Find the maximum output over a variable-length period

Find the maximum output over a variable-length period - python

I have a hypothetical set of data with 3 columns that has monthly profit data for a set of widget machines. I am trying to figure out the maximum profit period within a 2-year span.
The 3 columns are as follows:
name: identifier of widget machine (there are maybe 100 of these)
date: month/year over a 2 year period
profit: dollars made from widgets that month (can be negative if costs exceed revenue)
The maximum profit period is a concurrent set of months at least 3 months long (and could encompass all of the data).
Obviously I could brute force this and simply test every combination: Jan-Mar, Jan-Apr, Jan-May, Feb-Apr, etc. but I am looking for a better solution than creating all of these by hand.

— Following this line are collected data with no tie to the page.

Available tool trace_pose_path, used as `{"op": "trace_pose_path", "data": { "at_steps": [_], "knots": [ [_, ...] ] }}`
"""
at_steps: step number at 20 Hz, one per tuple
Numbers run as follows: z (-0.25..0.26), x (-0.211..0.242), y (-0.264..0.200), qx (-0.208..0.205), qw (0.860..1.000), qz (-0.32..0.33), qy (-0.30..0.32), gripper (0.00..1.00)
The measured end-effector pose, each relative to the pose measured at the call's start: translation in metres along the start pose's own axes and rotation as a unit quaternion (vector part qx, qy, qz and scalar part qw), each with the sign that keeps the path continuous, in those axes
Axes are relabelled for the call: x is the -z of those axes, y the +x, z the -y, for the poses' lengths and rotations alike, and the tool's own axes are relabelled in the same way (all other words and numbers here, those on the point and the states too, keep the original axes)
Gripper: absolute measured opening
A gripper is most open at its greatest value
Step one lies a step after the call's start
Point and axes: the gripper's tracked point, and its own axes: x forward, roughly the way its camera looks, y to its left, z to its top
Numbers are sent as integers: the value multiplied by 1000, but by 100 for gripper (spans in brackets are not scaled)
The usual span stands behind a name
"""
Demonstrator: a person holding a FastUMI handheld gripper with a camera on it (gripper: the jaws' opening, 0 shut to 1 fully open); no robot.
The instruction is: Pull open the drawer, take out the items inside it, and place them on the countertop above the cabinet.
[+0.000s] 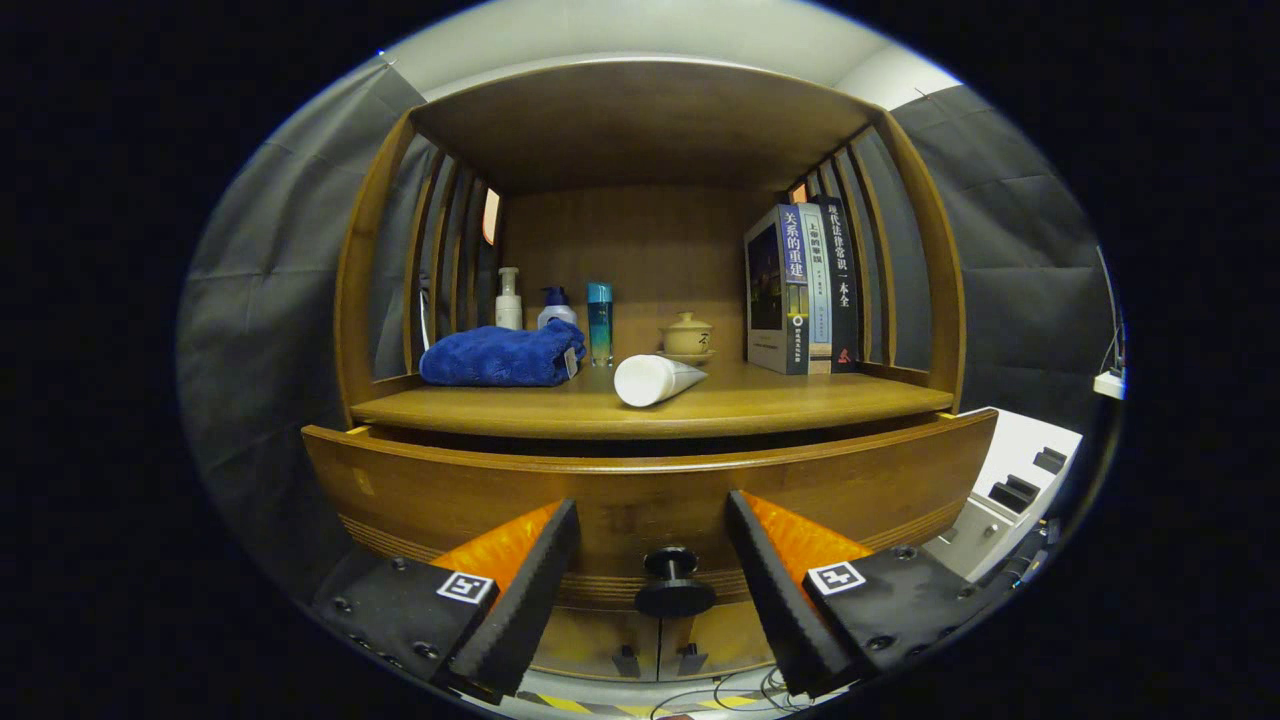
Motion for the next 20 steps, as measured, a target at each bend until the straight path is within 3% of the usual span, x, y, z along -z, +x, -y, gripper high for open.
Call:
{"op": "trace_pose_path", "data": {
  "at_steps": [6,12,15,20],
  "knots": [
    [1,-4,28,1,1000,-12,4,98],
    [7,4,27,17,999,-26,10,98],
    [18,-18,1,30,999,3,35,98],
    [20,-84,-75,3,999,41,32,98]
  ]
}}
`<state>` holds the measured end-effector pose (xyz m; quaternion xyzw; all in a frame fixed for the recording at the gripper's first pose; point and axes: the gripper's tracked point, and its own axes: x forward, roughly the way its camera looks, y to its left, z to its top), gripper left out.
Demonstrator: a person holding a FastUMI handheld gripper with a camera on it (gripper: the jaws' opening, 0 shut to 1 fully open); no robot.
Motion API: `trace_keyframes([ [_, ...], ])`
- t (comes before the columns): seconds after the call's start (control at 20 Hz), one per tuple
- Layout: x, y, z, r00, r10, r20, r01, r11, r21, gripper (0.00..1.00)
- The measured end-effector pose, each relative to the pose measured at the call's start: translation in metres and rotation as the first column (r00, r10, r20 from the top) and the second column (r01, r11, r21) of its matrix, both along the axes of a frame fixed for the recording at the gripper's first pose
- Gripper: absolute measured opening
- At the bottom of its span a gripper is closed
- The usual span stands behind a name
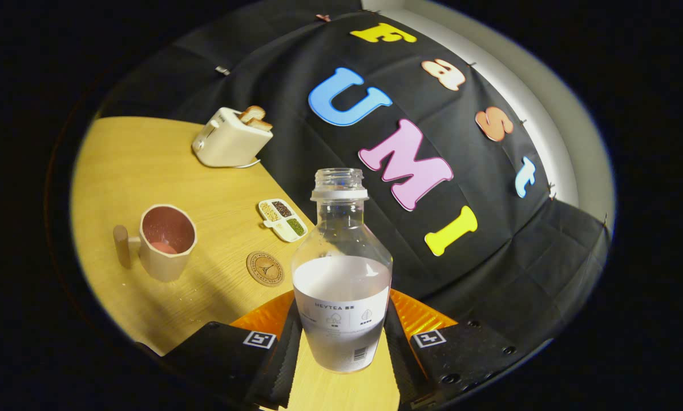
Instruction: Take the bottle from table, then pour the juice into the cup, finally place the bottle on the coaster
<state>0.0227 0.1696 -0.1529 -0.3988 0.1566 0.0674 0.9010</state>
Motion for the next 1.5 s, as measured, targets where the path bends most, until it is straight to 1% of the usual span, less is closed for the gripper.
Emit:
trace_keyframes([
  [0.1, 0.002, 0.013, -0.007, 0.999, 0.049, 0.007, -0.048, 0.995, -0.093, 0.72],
  [0.25, 0.005, 0.031, -0.017, 0.993, 0.117, 0.009, -0.113, 0.972, -0.208, 0.72],
  [0.55, 0.013, 0.045, -0.035, 0.988, 0.156, -0.015, -0.150, 0.920, -0.362, 0.71],
  [0.7, 0.019, 0.048, -0.040, 0.986, 0.167, -0.025, -0.163, 0.905, -0.393, 0.71],
  [0.9, 0.023, 0.047, -0.041, 0.981, 0.192, -0.035, -0.186, 0.860, -0.475, 0.71],
  [1.2, 0.024, 0.057, -0.041, 0.963, 0.265, -0.039, -0.239, 0.782, -0.576, 0.71],
  [1.3, 0.022, 0.060, -0.041, 0.958, 0.284, -0.041, -0.251, 0.761, -0.598, 0.71],
  [1.4, 0.020, 0.062, -0.041, 0.955, 0.291, -0.045, -0.256, 0.744, -0.617, 0.71],
  [1.5, 0.020, 0.062, -0.043, 0.955, 0.293, -0.052, -0.261, 0.738, -0.622, 0.71],
])
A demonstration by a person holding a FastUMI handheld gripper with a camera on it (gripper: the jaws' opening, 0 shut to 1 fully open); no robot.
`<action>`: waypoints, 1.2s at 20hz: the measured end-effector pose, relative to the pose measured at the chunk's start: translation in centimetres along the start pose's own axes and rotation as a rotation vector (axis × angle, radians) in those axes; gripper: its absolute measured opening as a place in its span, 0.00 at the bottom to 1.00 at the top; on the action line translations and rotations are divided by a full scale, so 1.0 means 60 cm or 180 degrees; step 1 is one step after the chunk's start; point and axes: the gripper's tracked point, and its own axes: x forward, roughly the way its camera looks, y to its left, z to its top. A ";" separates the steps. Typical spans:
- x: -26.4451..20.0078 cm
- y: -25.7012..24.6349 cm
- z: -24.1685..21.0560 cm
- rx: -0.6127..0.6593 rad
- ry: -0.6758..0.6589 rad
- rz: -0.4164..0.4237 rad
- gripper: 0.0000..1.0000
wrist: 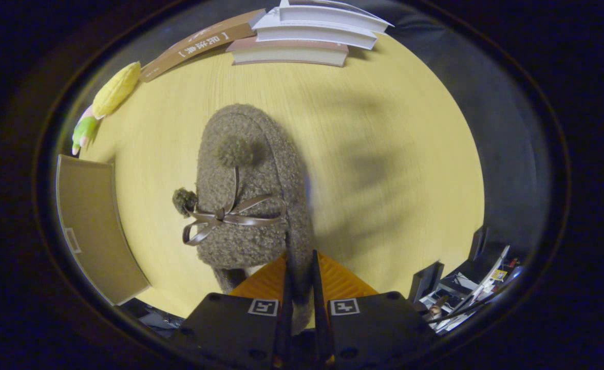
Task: Open the storage box then place both shoes into the box .Put the left shoe in first, then the right shoe, with the right side of both shoes facing outward in a uniform manner.
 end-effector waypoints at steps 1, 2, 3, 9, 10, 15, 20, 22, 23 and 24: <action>-0.001 0.001 0.001 0.0034 0.0037 -0.0019 0.16; -0.001 0.001 -0.001 0.0051 0.0058 -0.0069 0.16; -0.003 0.000 0.000 0.0057 0.0055 -0.0111 0.08; -0.029 0.011 -0.009 0.0106 0.0032 -0.0295 0.04; -0.035 0.016 -0.011 0.0199 0.0019 -0.0288 0.04; -0.093 0.032 -0.010 0.0380 -0.0185 -0.0463 0.04; -0.195 0.065 -0.004 0.0281 -0.0417 -0.0707 0.04; -0.244 0.095 -0.001 0.0237 -0.0524 -0.0756 0.04; -0.269 0.115 0.004 0.0219 -0.0596 -0.0741 0.04; -0.294 0.136 0.005 0.0220 -0.0666 -0.0711 0.04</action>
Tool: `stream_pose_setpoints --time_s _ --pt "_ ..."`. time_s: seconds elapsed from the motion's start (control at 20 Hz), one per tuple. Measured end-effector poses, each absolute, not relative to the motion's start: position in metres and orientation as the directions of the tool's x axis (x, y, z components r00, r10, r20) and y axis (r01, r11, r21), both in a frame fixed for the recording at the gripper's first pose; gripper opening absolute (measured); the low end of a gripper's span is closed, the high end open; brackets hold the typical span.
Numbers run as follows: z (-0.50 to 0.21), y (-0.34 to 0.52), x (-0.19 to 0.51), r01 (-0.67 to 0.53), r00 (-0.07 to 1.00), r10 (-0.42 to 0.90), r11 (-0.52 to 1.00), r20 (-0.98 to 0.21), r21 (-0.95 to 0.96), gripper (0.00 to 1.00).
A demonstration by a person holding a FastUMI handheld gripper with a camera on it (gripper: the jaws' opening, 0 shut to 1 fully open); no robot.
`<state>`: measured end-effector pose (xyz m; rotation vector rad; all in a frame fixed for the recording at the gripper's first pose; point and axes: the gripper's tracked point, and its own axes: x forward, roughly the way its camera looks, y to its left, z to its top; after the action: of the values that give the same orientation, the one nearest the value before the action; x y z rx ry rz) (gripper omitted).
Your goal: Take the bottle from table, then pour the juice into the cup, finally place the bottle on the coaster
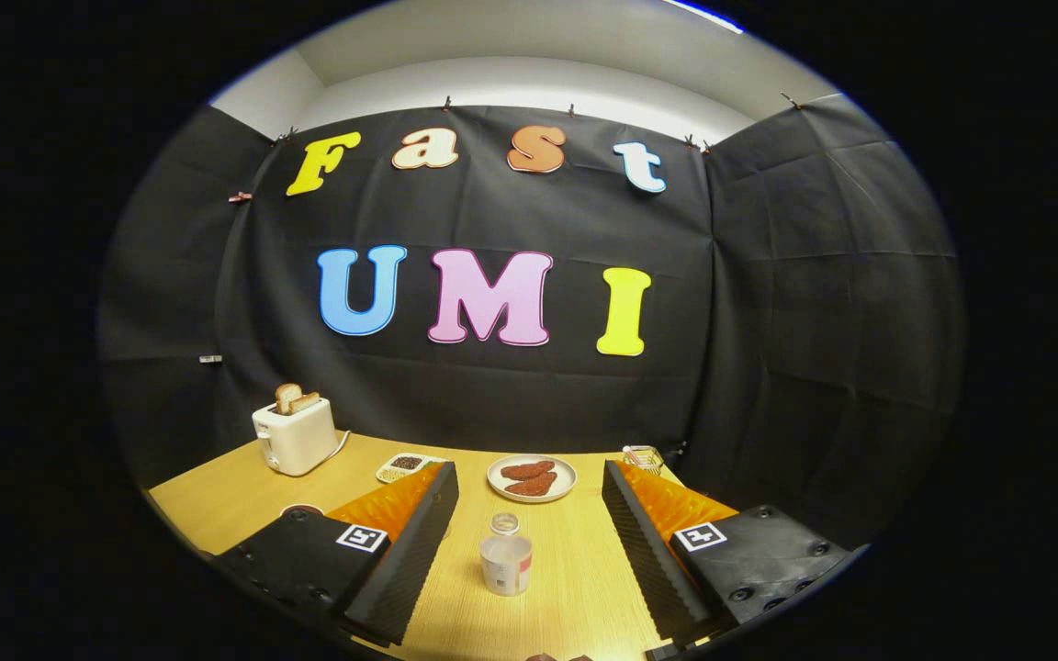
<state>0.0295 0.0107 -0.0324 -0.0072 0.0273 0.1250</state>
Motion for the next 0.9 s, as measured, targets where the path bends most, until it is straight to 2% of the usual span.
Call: stream_pose_setpoints --time_s 0.4,0.6,0.9 --pt "-0.069 0.035 0.059 -0.248 0.968 0.249 0.968 -0.042 0.030 0.97" --pt "-0.083 0.032 0.076 -0.232 0.972 0.232 0.973 -0.025 -0.008 0.97" --pt "-0.124 0.037 0.098 -0.215 0.975 0.214 0.977 -0.068 -0.005 0.97"
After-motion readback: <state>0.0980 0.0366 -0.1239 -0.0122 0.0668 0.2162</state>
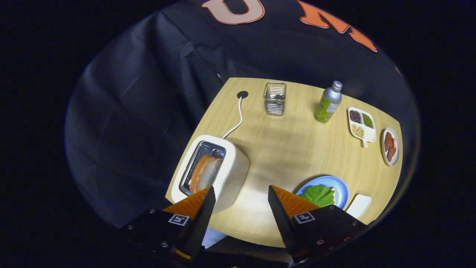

It seems like the data is a bit too big to want to transpose across and turn months into columns so I would like to be able to operate on a stacked dataset as described.
I'd prefer a sas data step but an sql query that works in proc SQL would be fine as well (but the sets of subqueries that might be required are beyond my ability).
Example Data:
data max(drop=dt);
length name dt $50;
infile datalines delimiter=',';
input name $ dt profit;
date=input(dt,mmddyy10.);
format date mmddyy10.;
datalines;
Widget1,01/01/2011,1000
Widget1,02/01/2011,2000
Widget1,03/01/2011,500
Widget2,01/01/2011,100
Widget2,02/01/2011,200
Widget2,03/01/2011,-50
Widget2,04/01/2011,250
Widget2,05/01/2011,-150
Widget2,06/01/2011,-250
Widget2,07/01/2011,400
Widget2,08/01/2011,0
Widget2,03/01/2011,-200
;
Maybe a better phrasing of the question would be "How do I come up with all possible consecutive combinations of values?" From a query like that, I could then take the max of combinations where # of values >= 3.
The query would build up every combination of sequential rows in the table, drop those where there are less than 3 rows, and then return the max value (grouped by Widget# of course). I suppose it would also helpful to know the starting and ending row for each combination. I'm trying to work out how this would be done in an SQL query (doesn't sound like a sas datastep to my mind)
Python Sample:
Here is a sample with some made up data that I wrote in Python. It is not the most efficient thing but it gets the sort of result I am looking for--I just can't figure out how to replicate it in SQL or SAS:
from itertools import groupby
data = []
data.append(['Widget1','Jan',5])
data.append(['Widget1','Feb',1])
data.append(['Widget1','Mar',-2])
data.append(['Widget1','Apr',0])
data.append(['Widget1','May',-3])
data.append(['Widget1','Jun',8])
data.append(['Widget1','Jul',-2])
data.append(['Widget1','Aug',1])
data.append(['Widget2','Jan',-1])
data.append(['Widget2','Feb',1])
data.append(['Widget2','Mar',-3])
data.append(['Widget2','Apr',1])
data.append(['Widget2','May',-60])
data.append(['Widget2','Jun',9])
data.append(['Widget2','Jul',-2])
data.append(['Widget2','Aug',20])
results = []
for key, group in groupby(data, lambda g: g[0]):
max = -999999
for i,v in enumerate(data):
if key <> v[0]:
continue
runningtotal = 0
for j,w in enumerate(data):
if key <> w[0]:
continue
if i <= j:
runningtotal = runningtotal + w[2]
if i+2 <= j and runningtotal > max:
max = runningtotal
maxstart = v[1]
maxend = w[1]
results.append([key, maxstart, maxend, max])
print results
This gives me the result of
[['Widget1', 'Jan', 'Jun', 9],
['Widget2', 'Jun', 'Aug', 27]]
for the fake python data I made.

Your core problem appears to be that you see combinatorially many periods, but you want a solution that doesn't require a combinatorial amount of work.
Luckily for you, if you have N months, you can solve this problem in O(N^2) time with O(N) space.
The trick is that you don't actually need to save all the period's values; you only need the maximal one. So let's break the big problem down into smaller chunks.
First, create two arrays of length N and fill them with zeroes. Now, you read in the first month and (if it earned a profit) put it in the first cell of each - it's the "best run of length 1" and also the "current run of length 1". If it's negative, leave the "best" at zero, but fill the "current" cell anyhow.
Next you read in the second month. If the second month earned more profit than the first, you replace the first cell of each array with the value of the second month (otherwise just replace the "current" one but leave the "best" alone). Then, if the first month plus the second month nets positive, put that value in the second cell of each - that's the "longest run of length 2" and the "current run of length 2" - the current-run-of-two plus the most recent cell is the current-run-of-three.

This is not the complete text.